Redemtus Kono
Mahasiswa STFK Ledalero, Kru KMK
Hurin
Rabu, 15 Desember 2010, massa dari berbagai Truk – F, JPIC Maumere, JPIC SVD
Ende, dan keluarga Emanuel Hurin berdemonstrasi di Polres Sikka dan Kejari Maumere.
Demonstrasi tersebut bertujuan untuk menuntut penahanan tujuh tersangka lain yang diduga kuat
terlibat dalam kasus pengadaan pakaian linmas di Kabupaten Maumere. Selain itu, para
demonstran menginginkan pengejawantahan mekanisme hukum yang transparansif dan
berkeadilan dalam kasus Hurin (FP, 16/12/2010).

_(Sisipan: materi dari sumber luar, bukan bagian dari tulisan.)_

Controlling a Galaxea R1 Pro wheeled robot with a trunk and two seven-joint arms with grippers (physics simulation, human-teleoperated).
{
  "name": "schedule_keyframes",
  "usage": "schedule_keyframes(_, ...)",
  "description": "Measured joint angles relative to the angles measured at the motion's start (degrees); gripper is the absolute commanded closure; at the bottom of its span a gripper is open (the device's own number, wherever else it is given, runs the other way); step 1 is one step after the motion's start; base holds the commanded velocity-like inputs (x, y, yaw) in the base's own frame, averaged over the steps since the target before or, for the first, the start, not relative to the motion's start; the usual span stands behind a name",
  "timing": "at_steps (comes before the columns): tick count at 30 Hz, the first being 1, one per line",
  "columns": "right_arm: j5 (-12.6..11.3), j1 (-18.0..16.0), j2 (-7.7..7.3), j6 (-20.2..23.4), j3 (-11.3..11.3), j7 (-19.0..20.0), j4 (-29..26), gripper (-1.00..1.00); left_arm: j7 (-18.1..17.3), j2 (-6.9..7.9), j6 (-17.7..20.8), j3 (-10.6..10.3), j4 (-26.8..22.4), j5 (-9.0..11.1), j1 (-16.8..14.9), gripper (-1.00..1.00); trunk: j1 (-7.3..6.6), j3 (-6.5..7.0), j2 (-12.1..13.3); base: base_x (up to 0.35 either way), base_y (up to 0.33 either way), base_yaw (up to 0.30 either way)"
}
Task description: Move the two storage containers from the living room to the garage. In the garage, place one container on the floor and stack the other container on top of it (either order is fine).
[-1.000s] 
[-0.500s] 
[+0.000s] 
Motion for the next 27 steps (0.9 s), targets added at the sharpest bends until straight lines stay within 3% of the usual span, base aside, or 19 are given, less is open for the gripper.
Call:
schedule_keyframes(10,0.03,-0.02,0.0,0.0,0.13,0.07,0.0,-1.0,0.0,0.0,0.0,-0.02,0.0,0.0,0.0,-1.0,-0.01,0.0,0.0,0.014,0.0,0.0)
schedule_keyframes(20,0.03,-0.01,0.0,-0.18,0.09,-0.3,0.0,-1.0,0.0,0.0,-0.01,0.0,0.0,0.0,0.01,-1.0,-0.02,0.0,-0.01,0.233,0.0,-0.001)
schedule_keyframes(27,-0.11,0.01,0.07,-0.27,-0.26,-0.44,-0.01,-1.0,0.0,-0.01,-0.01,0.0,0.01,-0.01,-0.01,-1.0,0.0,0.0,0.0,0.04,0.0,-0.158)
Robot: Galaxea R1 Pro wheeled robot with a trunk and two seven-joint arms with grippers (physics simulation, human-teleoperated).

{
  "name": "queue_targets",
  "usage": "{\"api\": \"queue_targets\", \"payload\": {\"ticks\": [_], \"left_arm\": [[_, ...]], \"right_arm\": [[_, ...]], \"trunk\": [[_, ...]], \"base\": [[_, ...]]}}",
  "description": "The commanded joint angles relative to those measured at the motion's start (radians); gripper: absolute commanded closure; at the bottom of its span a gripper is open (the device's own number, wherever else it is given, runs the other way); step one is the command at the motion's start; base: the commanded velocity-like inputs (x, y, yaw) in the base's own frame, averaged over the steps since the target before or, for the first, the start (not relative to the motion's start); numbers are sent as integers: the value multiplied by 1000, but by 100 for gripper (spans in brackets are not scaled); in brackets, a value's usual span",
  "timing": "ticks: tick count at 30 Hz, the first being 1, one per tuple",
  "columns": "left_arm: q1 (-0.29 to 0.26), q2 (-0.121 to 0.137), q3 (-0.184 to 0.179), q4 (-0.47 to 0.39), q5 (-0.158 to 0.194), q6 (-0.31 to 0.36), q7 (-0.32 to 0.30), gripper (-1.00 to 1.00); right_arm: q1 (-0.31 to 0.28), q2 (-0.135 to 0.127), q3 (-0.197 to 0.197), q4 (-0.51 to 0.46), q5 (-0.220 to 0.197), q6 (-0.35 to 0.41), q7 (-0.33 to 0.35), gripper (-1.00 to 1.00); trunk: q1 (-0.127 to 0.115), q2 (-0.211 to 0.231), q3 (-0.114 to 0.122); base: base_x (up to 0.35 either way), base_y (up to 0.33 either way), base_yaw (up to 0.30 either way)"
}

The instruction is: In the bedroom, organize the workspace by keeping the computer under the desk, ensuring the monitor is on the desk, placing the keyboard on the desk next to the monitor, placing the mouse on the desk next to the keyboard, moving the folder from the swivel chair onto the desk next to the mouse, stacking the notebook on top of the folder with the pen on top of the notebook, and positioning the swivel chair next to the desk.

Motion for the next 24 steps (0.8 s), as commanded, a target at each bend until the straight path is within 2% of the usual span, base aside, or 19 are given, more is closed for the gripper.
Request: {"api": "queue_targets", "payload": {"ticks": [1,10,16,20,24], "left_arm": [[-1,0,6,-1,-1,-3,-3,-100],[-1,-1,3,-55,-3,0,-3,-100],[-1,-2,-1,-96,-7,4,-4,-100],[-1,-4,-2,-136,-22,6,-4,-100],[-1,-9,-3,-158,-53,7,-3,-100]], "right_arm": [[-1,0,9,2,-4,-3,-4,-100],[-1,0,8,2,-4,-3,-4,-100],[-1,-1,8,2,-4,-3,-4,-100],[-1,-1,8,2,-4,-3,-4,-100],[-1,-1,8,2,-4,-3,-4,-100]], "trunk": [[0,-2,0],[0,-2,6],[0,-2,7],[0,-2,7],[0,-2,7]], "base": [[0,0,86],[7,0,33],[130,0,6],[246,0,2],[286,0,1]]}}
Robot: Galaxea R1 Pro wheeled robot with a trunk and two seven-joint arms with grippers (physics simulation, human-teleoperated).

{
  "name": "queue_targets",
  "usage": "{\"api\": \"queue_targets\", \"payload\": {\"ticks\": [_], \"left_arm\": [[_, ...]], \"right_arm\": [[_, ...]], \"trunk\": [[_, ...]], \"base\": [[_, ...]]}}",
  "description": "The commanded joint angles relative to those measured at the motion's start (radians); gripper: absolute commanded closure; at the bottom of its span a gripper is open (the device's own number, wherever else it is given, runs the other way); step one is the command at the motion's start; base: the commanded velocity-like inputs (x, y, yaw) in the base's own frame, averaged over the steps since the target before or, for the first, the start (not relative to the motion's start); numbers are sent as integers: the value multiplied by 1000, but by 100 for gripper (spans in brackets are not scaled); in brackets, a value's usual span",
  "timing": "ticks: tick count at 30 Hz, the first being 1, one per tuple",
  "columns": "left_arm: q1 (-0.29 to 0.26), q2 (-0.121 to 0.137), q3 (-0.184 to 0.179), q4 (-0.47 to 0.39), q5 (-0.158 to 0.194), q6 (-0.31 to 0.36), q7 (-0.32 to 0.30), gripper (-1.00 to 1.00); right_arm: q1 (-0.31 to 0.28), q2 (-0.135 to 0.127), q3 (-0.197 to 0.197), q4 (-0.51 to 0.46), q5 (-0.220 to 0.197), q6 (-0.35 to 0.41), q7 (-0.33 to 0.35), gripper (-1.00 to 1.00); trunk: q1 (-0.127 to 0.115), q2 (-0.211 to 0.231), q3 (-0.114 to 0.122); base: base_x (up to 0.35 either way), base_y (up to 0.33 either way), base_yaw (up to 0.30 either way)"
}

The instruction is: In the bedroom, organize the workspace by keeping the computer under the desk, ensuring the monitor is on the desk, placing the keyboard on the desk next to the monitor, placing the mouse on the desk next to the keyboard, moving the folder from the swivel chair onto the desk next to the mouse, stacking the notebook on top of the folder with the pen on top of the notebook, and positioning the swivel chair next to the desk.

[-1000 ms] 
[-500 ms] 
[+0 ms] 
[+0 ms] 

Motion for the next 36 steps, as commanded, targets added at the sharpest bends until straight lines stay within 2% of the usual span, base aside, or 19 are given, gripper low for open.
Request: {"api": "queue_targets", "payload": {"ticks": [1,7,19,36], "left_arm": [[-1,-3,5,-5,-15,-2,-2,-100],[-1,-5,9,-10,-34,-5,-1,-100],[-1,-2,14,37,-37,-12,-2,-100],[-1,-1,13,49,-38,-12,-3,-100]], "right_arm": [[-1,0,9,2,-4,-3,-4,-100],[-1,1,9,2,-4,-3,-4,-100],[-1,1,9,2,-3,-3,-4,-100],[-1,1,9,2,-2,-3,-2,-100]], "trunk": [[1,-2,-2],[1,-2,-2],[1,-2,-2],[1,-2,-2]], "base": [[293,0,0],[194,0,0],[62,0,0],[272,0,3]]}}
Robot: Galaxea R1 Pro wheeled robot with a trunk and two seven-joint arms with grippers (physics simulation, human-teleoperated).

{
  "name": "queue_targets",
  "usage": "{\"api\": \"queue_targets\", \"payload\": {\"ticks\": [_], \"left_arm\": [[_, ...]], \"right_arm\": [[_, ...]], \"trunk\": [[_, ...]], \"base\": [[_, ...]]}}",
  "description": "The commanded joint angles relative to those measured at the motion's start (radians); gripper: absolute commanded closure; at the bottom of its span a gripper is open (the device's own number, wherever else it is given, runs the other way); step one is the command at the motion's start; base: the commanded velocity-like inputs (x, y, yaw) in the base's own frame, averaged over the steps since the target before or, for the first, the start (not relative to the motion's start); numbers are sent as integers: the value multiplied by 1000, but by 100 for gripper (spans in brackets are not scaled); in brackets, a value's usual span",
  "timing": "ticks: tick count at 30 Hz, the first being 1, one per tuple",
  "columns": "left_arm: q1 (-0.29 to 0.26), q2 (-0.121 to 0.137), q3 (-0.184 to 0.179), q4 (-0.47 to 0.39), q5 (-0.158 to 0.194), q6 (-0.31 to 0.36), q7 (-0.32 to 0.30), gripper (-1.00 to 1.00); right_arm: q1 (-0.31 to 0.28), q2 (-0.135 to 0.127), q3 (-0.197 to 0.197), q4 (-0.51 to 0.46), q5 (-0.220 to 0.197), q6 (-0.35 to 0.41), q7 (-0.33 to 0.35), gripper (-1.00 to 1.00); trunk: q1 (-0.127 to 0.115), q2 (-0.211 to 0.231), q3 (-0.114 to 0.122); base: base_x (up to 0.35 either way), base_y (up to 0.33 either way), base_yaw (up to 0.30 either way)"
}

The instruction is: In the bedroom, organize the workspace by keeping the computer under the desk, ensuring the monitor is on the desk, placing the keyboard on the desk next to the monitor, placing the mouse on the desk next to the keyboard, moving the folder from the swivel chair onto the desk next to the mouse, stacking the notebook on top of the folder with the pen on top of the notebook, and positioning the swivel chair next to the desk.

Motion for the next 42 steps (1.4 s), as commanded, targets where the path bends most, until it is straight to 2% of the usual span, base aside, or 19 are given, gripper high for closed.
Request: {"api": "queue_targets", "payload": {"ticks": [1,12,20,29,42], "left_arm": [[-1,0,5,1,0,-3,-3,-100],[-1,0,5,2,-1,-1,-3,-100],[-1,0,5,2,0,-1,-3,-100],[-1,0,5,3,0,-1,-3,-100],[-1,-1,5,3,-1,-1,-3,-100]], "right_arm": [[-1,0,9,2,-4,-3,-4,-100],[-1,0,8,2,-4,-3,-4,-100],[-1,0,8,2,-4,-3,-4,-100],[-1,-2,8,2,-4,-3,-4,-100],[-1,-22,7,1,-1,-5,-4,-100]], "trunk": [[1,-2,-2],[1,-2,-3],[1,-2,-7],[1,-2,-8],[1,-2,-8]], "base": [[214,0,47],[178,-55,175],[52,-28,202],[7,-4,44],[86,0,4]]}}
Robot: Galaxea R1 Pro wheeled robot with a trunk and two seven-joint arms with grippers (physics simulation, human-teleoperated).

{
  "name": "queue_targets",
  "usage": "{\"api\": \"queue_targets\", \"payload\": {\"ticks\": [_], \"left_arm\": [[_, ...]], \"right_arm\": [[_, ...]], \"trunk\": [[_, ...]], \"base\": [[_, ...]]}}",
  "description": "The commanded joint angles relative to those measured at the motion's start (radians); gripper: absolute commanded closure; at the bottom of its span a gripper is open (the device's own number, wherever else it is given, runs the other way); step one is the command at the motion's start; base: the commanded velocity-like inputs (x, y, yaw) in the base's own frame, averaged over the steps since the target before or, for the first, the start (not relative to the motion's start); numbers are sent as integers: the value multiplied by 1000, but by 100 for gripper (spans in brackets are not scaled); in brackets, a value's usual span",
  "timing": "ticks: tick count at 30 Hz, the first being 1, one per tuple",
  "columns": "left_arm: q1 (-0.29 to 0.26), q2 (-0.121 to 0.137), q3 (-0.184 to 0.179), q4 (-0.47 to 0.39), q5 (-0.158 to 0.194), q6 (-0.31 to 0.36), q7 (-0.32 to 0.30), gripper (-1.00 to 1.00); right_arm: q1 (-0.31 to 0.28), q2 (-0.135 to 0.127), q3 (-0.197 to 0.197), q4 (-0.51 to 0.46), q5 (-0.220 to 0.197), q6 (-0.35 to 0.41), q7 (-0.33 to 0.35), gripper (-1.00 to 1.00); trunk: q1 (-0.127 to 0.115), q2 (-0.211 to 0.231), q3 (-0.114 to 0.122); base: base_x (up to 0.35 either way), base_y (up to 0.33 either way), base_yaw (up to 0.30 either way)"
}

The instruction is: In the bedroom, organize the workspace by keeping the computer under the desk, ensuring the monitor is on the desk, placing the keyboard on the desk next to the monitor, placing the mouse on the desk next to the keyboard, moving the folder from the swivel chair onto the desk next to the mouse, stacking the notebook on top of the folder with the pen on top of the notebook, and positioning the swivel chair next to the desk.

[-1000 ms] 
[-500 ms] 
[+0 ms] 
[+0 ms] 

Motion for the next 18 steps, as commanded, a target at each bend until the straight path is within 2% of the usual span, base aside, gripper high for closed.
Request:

Seruan minta keadilan itu memproklamasikan realitas skeptisisme hukum dari rakyat
terhadap para ‘elite hukum’. Rakyat mulai menyangsikan kemampuan pemerintah (terutama para
penegak hukum) untuk menegakan ideal hukum seturut Pancasila dan UUUD 1945. Hal ini bisa
terjadi karena mayoritas tindakan kriminal (di NTT) sering tidak diselesaikan secara tuntas.
Penanganan kasus justru semakin menjauh dari keadilan sebagai unsur konstitutifnya.
Bila dicermati, seruan ‘kesangsian’ rakyat dalam kasus Hurin ini sangat beralasan.
Menyisir jejak – jejak penyelesaian kasus Nurdin, kinerja dan profesionalisme para penegak
hukum patut dipertanyakan. Kita prihatin bahwa kasus Nurdin sejak tahun 2009 tidak jelas
penyidikannya. Padahal, alat bukti dan beberapa saksi dengan jelas menunjukan aktor
sesungguhnya di balik pembunuhan Nurdin. Kelihatannya, domain hukum yang berkeadilan
telah dipinggirkan oleh muatan – muatan subjektif yang menghambat penyelesaian kasus
tersebut. Walaupun motifnya berbeda, kenyataan tidak jelasnya penanganan tersebut
mengindikasikan bahwa keraguan rakyat ada benarnya. Apalagi kasus Nurdin dan Hurin berada
dalam ‘naungan tempat’ yang sama (baca: Kejari Maumere).
Hemat saya, tidak jelasnya ‘jalan tengah’’ kasus (terutama kasus Hurin) melemparkan
kita dalam beberapa rapsodi keprihatinan; mengapa kasus penanganan hukum dengan cara
tebang pilih terus bercokol tanpa dapat dicegah? Mengapa penyelesaian kasus di NTT sering
dibiarkan berlarut – larut tanpa penghormatan terhadap Hak Asasi Manusia si korban? Mengapa
pemerintah ‘terkesan diam’ dalam penanganan Hurin? Jika demikian, bukankah spiral kekerasan
struktural telah ‘mewabah’ dalam penegakan hukum di NTT?